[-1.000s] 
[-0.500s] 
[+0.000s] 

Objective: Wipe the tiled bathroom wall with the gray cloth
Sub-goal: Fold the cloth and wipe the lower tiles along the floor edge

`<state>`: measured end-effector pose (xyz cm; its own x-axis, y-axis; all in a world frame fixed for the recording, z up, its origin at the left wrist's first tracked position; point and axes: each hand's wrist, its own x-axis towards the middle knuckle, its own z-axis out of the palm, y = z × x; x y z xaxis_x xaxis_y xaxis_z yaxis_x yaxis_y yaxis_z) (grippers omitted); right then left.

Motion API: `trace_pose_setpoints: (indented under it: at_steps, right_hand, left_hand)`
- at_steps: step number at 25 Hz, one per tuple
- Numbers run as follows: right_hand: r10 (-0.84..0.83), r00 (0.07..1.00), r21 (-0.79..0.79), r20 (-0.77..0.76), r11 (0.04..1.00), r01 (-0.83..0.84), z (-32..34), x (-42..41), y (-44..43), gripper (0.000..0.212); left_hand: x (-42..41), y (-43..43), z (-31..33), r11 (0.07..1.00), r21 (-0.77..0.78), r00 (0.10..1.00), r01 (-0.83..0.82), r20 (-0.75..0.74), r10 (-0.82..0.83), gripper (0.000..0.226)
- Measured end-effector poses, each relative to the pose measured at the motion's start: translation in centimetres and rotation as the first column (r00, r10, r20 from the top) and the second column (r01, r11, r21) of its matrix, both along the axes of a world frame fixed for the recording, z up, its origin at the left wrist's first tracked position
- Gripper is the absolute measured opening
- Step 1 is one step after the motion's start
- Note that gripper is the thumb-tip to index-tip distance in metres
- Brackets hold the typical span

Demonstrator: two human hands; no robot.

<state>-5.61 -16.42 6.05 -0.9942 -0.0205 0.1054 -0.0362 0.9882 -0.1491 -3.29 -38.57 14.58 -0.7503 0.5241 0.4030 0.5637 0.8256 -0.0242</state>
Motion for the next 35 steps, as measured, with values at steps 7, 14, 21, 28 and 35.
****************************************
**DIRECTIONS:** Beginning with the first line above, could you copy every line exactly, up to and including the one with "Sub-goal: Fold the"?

**SOLVED PROBLEM:**
[-1.000s] 
[-0.500s] 
[+0.000s] 

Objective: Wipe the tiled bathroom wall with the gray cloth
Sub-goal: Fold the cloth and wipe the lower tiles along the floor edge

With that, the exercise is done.